Quote the entries below from the line with "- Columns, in" through the line with "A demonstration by", both ends included, and only those lines.

Saved data entries
########
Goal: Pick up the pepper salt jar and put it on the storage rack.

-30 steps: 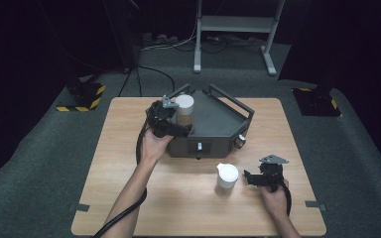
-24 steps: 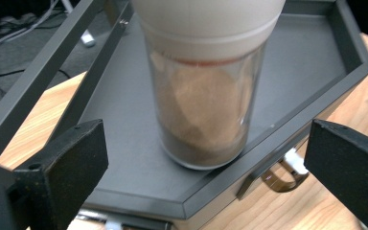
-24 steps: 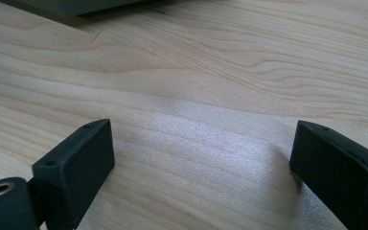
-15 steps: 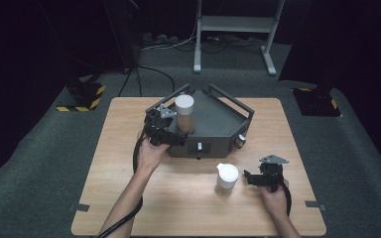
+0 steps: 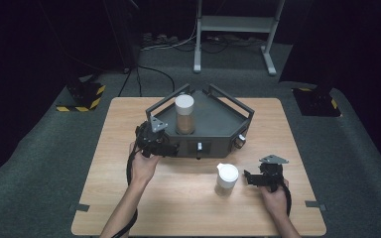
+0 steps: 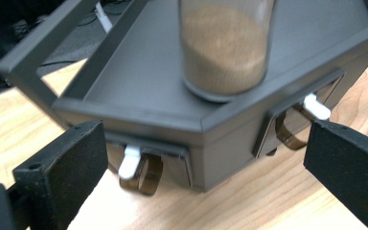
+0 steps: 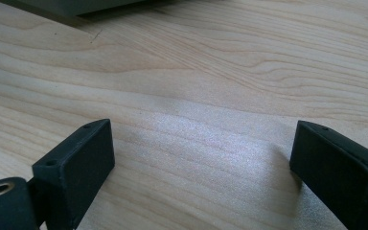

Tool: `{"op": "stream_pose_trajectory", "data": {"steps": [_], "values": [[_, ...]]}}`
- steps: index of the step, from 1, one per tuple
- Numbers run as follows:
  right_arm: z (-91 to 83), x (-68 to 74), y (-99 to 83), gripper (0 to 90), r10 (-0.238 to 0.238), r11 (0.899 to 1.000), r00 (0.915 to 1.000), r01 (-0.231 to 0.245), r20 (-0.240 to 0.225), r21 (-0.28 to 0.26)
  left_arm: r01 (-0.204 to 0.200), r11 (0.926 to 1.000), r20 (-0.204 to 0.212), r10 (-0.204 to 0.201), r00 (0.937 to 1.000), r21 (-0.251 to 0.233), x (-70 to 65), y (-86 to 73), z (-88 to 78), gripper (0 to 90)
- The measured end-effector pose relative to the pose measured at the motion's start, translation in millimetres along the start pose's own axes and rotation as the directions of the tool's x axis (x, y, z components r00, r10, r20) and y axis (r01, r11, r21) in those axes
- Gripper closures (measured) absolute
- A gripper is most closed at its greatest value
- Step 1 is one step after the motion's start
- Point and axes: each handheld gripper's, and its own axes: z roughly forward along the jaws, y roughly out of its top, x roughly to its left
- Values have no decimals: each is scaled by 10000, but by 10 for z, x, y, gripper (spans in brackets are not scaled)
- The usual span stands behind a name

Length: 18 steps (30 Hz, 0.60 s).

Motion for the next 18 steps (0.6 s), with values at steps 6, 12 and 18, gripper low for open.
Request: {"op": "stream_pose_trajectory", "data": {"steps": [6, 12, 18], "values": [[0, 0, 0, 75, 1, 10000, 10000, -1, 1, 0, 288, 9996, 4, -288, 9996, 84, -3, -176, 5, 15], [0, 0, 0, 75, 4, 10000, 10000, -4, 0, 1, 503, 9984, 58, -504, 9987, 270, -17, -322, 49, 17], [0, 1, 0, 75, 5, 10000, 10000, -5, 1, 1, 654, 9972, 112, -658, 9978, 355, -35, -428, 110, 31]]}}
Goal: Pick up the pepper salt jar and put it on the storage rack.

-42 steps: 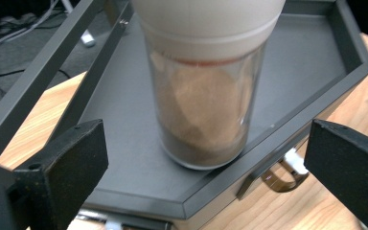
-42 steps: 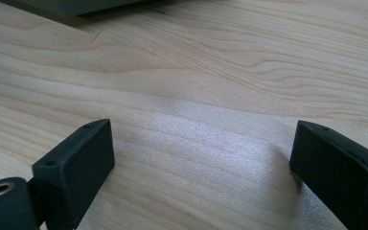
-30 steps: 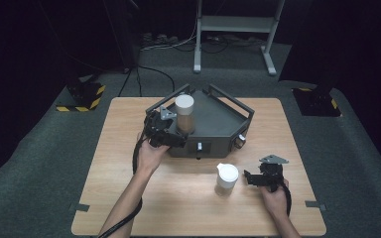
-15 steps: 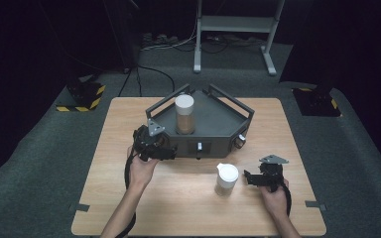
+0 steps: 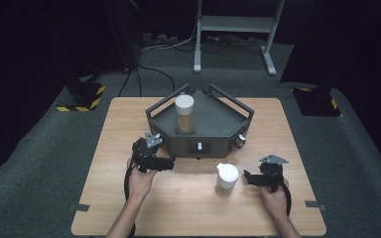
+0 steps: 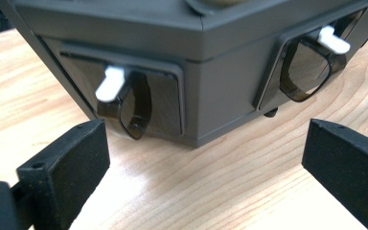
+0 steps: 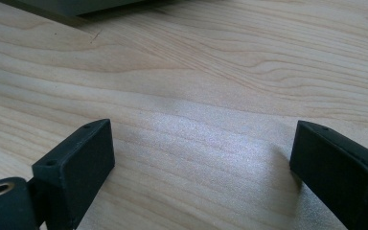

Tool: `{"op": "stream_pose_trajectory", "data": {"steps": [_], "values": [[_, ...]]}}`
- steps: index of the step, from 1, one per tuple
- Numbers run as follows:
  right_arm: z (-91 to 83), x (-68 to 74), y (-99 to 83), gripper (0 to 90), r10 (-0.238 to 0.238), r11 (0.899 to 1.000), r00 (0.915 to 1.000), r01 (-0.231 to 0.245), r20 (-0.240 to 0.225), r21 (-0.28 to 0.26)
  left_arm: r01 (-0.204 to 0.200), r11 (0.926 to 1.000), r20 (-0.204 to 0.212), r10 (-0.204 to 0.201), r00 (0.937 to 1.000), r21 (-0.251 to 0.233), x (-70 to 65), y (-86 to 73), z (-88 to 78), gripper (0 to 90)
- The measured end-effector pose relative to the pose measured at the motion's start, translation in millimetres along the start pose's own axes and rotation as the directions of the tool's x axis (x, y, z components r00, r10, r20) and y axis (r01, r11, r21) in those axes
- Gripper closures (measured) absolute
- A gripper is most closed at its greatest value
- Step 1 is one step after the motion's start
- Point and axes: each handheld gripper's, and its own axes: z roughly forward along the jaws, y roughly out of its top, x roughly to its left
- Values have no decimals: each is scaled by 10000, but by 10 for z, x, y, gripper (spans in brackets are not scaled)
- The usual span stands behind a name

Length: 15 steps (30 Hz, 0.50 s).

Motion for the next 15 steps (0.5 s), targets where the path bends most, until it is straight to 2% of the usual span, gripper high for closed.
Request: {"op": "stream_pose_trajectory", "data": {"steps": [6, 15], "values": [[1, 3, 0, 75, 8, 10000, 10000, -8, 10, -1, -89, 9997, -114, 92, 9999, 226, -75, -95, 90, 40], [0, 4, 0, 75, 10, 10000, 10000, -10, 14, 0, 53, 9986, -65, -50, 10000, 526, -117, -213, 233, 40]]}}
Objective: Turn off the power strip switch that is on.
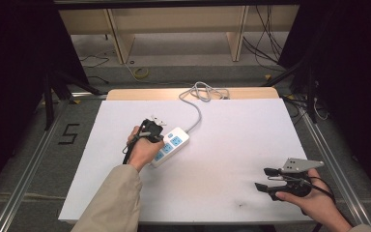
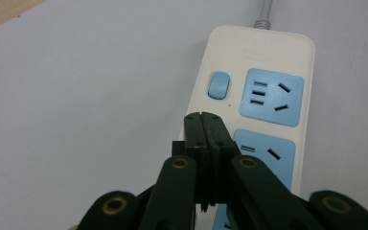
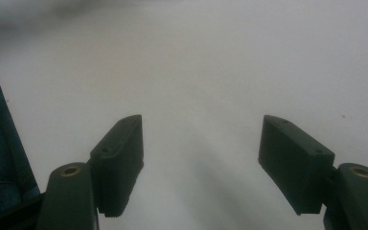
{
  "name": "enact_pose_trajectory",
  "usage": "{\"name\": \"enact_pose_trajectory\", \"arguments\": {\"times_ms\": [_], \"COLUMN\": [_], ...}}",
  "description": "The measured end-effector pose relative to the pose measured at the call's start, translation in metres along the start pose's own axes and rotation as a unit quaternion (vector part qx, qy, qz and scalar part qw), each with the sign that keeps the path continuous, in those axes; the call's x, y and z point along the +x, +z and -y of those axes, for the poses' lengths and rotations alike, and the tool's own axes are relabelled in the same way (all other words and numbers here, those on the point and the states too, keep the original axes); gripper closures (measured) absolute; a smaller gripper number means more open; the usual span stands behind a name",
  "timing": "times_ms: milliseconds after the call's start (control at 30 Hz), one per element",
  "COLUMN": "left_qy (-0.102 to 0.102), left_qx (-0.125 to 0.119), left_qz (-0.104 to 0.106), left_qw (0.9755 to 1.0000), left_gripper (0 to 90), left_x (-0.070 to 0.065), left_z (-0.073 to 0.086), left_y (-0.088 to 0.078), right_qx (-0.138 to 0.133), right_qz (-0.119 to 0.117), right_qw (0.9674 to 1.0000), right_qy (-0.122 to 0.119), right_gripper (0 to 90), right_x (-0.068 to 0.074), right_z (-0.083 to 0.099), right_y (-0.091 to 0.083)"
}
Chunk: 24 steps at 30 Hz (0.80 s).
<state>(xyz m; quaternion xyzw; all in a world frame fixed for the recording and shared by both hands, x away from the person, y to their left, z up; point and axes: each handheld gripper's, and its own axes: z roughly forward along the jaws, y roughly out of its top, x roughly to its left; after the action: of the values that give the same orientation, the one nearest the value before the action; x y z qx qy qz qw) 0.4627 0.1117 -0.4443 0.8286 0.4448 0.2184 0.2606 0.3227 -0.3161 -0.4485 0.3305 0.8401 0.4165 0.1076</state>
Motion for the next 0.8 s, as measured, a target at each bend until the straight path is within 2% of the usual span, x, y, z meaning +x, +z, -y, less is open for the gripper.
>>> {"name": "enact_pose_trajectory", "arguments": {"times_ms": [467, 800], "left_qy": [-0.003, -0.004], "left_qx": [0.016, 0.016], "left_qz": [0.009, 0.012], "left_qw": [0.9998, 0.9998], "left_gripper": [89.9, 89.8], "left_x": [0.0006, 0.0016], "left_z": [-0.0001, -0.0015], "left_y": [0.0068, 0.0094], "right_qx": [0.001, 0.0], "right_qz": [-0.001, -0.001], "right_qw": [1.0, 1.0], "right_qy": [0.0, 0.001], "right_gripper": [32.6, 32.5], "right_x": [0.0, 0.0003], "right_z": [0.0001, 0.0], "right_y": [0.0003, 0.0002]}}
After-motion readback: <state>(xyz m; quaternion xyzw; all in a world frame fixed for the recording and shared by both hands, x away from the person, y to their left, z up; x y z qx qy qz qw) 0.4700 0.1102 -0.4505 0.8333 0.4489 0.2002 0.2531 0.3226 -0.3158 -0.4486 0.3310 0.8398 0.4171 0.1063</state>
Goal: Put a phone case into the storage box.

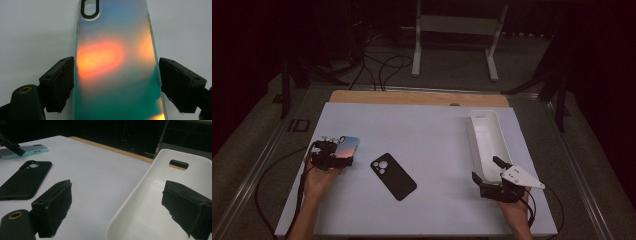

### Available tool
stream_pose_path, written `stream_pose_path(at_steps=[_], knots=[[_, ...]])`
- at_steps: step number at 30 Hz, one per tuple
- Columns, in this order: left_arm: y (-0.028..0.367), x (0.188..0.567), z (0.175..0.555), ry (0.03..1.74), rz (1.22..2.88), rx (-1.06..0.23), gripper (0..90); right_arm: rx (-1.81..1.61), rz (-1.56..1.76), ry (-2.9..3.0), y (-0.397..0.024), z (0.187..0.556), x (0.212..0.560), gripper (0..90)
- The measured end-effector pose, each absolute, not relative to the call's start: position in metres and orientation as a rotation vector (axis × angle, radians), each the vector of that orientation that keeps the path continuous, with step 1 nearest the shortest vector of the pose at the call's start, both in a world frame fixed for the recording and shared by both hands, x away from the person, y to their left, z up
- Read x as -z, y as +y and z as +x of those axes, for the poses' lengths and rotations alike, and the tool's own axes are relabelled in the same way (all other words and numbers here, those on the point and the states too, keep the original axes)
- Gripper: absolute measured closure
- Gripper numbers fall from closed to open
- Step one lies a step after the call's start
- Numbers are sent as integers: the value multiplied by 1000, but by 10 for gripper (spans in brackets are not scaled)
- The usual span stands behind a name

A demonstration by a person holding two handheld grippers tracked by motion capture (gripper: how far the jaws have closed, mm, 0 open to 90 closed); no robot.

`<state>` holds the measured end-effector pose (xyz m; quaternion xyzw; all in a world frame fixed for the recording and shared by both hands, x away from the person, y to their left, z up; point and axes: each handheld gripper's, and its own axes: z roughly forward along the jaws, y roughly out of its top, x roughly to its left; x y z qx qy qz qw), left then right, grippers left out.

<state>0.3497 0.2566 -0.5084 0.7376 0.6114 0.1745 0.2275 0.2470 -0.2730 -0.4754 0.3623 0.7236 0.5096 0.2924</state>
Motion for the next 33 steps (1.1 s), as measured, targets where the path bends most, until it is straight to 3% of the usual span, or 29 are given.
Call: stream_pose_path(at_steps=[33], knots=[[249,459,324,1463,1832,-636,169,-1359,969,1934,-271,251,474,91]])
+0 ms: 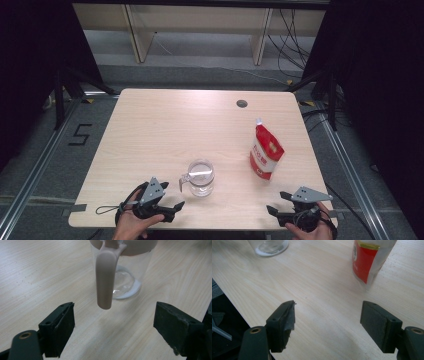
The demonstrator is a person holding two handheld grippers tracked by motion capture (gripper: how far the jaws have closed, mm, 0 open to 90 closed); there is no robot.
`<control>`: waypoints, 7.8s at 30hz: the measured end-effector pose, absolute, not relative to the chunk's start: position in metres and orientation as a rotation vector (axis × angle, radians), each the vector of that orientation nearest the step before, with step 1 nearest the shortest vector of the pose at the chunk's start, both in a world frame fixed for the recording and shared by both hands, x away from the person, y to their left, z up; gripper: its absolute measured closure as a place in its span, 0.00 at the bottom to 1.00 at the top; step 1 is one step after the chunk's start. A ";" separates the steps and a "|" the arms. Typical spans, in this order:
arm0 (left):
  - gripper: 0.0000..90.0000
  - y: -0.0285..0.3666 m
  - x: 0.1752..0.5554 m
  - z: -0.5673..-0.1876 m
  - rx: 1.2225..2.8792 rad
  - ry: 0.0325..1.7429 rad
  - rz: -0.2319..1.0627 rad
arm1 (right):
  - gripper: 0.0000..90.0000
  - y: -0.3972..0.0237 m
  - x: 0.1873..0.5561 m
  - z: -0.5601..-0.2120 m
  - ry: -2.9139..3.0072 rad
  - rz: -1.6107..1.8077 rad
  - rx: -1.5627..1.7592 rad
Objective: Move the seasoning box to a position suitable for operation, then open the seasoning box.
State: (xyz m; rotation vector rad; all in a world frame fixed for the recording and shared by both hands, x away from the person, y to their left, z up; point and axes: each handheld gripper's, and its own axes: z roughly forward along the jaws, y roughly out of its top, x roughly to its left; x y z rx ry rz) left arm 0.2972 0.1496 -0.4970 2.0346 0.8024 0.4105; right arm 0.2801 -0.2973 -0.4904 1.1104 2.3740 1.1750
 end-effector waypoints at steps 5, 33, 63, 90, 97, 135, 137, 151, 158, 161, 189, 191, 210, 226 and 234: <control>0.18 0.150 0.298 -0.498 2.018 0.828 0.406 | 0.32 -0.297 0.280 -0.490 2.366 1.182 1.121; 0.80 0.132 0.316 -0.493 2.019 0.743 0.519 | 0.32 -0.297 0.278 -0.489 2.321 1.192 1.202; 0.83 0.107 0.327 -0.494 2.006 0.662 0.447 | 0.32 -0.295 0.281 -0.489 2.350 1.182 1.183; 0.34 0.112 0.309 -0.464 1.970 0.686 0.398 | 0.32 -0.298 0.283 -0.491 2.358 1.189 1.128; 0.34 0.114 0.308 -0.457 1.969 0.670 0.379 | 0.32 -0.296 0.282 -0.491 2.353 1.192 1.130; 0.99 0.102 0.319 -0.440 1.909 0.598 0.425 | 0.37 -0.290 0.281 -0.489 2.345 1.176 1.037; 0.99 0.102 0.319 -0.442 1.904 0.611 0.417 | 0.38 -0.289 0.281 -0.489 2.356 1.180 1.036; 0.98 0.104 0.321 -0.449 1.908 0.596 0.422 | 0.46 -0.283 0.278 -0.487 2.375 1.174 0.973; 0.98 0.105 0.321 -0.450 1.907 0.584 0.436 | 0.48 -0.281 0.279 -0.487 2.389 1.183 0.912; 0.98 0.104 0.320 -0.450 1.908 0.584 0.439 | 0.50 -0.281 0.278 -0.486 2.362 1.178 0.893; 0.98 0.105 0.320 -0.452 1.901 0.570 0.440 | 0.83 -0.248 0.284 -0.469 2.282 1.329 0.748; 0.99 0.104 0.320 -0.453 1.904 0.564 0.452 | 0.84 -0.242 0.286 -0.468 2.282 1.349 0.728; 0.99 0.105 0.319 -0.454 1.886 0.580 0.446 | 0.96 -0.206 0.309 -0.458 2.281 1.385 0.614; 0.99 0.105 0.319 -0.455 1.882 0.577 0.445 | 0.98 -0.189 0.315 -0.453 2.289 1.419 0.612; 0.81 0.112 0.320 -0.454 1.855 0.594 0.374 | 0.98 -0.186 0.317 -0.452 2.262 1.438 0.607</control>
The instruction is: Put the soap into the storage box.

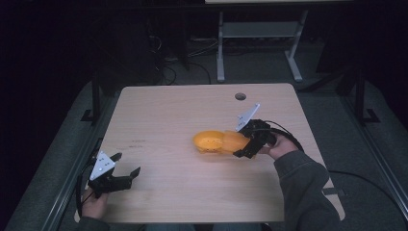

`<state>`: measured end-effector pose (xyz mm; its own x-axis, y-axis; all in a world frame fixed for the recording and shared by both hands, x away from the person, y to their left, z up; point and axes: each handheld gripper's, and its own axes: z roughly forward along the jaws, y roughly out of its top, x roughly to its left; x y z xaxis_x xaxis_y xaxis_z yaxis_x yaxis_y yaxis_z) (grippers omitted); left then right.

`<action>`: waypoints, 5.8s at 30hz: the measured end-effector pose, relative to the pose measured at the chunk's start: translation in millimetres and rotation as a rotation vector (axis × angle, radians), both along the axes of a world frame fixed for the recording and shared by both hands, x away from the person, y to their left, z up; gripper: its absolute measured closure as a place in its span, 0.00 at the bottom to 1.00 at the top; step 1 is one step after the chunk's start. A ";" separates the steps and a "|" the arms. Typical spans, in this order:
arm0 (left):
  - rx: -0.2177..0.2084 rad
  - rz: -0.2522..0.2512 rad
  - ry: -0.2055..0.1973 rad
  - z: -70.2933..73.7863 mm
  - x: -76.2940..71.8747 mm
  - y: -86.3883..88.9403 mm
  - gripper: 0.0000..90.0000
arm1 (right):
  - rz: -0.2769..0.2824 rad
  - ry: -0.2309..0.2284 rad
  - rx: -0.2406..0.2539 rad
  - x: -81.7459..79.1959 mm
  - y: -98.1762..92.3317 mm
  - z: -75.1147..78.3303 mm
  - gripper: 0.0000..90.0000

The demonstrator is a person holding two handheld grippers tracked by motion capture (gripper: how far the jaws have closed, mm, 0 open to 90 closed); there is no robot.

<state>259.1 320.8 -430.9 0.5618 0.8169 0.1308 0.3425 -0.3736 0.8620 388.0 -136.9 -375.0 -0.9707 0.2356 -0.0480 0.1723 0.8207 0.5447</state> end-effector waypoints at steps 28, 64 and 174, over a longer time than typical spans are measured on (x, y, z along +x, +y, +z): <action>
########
#### Task solution:
- Columns, in this order: left_arm: y (-0.028..0.367), x (0.188..0.567), z (0.175..0.555), ry (0.03..1.74), rz (1.22..2.88), rx (-1.06..0.23), gripper (0..90); right_arm: rx (-1.81..1.61), rz (-1.56..1.76), ry (-2.9..3.0), y (-0.397..0.024), z (0.187..0.556), x (0.212..0.560), gripper (0..90)
- The measured end-effector pose, each absolute, not relative to the call's start: position in metres and orientation as a rotation vector (axis × angle, radians), each the vector of that orientation that keeps the path continuous, with step 1 nearest the shortest vector of the pose at the call's start, both in a world frame fixed for the recording and shared by both hands, x away from the person, y to their left, z up
- Read x as -z, y as +y and z as +x of those axes, for the poses' lengths and rotations alike, and the tool's own axes are relabelled in the same way (all other words and numbers here, those on the point and the states too, keep the original axes)
- Gripper: absolute measured closure
- Gripper numbers fall from closed to open
- Step one lies a step after the call's start
- Numbers are sent as integers: the value multiplied by 1000, but by 10 for gripper (spans in brackets are not scaled)
- The usual span stands behind a name

A demonstration by a person holding two handheld grippers tracked by motion capture (gripper: how far the jaws have closed, mm, 0 open to 90 closed); no robot.

The output given is complete.